Es sei »pure Freude« für sie und ihre Kollegen Sela und Dvora Teitelbaum gewesen, zu sehen, wie aus ihrer Forschung ein Produkt wurde, das »das Leid von so vielen Menschen lindern« könne, sagte Ruth Arnon über das neue Medikament. »Ich hatte die Verzweiflung vor allem junger Erkrankter erlebt. Ihnen nun helfen zu können, bringt riesengroße Zufriedenheit.« Forschung sei reine Wissenschaft und nicht produktorientiert, »aber aus guter, sorgfältiger Forschung entstehen gute Produkte«.
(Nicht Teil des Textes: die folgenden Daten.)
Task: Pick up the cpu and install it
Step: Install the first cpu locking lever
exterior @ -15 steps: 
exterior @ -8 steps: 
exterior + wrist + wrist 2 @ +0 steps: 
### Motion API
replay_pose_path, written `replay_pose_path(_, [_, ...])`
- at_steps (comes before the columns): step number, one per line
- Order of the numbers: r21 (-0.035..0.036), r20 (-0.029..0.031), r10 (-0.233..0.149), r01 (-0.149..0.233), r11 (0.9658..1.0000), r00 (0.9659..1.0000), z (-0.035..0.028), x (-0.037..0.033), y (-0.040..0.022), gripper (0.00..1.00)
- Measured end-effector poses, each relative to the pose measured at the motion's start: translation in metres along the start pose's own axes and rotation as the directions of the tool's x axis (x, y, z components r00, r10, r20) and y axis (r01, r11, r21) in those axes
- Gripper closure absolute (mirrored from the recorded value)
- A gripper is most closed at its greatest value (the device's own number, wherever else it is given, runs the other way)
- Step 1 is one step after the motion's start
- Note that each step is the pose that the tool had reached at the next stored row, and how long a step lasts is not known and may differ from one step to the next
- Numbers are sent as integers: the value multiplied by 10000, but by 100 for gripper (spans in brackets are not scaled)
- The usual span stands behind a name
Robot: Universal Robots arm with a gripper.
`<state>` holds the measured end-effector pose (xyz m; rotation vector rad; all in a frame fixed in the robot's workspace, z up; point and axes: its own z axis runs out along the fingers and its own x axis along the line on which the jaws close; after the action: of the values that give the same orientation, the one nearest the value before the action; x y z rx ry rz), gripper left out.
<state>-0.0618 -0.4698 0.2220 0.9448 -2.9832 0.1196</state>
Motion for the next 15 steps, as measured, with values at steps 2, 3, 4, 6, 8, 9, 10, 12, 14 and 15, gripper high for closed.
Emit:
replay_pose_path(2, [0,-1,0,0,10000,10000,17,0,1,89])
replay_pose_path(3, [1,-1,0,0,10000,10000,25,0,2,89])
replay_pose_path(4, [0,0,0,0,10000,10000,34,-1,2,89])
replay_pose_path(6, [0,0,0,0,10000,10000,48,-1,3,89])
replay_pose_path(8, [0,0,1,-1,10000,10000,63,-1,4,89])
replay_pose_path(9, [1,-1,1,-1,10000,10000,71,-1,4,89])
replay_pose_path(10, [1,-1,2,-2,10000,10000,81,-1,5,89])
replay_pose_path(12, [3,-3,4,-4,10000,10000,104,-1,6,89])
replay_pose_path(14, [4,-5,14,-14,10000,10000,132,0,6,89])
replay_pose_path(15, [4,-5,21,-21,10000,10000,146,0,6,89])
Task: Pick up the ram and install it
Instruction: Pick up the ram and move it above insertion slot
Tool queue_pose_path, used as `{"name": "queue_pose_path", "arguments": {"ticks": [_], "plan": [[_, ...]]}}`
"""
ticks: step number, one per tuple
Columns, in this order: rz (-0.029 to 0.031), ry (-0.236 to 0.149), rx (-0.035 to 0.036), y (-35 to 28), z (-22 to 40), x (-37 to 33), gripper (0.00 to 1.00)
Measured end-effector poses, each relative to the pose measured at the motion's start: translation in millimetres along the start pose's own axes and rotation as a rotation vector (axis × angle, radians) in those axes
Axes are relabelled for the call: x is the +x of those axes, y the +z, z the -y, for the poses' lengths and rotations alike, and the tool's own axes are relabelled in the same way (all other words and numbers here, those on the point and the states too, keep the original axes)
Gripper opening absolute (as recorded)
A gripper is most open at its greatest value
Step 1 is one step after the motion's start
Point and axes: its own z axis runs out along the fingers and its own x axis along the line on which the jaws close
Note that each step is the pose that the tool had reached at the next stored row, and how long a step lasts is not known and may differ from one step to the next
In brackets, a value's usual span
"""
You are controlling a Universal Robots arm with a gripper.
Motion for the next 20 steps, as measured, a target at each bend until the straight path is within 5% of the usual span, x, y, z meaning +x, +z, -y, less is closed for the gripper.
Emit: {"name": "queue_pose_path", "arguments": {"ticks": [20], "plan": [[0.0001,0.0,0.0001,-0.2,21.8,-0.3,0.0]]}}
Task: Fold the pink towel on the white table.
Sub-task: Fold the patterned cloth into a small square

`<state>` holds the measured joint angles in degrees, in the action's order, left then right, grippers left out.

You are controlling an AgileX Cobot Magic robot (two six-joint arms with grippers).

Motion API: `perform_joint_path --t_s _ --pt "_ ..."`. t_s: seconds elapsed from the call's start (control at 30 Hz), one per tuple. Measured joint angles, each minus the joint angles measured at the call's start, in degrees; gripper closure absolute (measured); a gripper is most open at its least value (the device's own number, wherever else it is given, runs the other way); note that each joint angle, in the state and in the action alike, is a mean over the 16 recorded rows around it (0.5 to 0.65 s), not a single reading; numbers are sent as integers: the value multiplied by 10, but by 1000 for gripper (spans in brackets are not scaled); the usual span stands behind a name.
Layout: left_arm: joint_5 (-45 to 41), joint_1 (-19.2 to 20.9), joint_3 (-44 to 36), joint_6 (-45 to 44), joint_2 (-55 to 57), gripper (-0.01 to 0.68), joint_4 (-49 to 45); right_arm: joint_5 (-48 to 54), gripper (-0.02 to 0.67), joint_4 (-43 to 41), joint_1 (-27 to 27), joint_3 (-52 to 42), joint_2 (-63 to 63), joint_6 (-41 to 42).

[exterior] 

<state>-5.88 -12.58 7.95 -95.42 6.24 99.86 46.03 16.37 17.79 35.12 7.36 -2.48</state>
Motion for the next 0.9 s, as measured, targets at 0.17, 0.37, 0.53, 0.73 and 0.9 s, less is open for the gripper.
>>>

Start-up Wenn es nach Arnon geht, wird es nicht bei diesem einen Meilenstein bleiben: Die Wissenschaftlerin erforschte auch einen synthetischen Grippe-Impfstoff, der für mehrere Jahre immun gegen verschiedene Influenza-Viren machen soll. Auf der Basis von Arnons Entdeckungen könnte eines Tages auch ein Stoff entwickelt werden, der bewirkt, dass Krebstumore sich zurückbilden. 2003 wurde in Israel ein Start-up namens Biondvax gegründet, das in Lizenz die Forschungsergebnisse des Weizmann-Instituts nutzt, um darauf basierende Medikamente zur Marktreife zu entwickeln.
Angesichts dieser Erfolge ist es folgerichtig, dass Arnon, die Staatspräsident Shimon Peres in wissenschaftlichen Fragen berät, im vergangenen Jahr zur Präsidentin der israelischen Akademie der Natur- und Geisteswissenschaften gewählt wurde. Der 1959 von Martin Buber gegründeten Akademie gehören die 100 führenden Wissenschaftler des Landes an. Ruth Arnon kündigte an, dass sie die Verbindungen zu ähnlichen Institutionen in anderen Ländern während ihrer Amtszeit stärken will.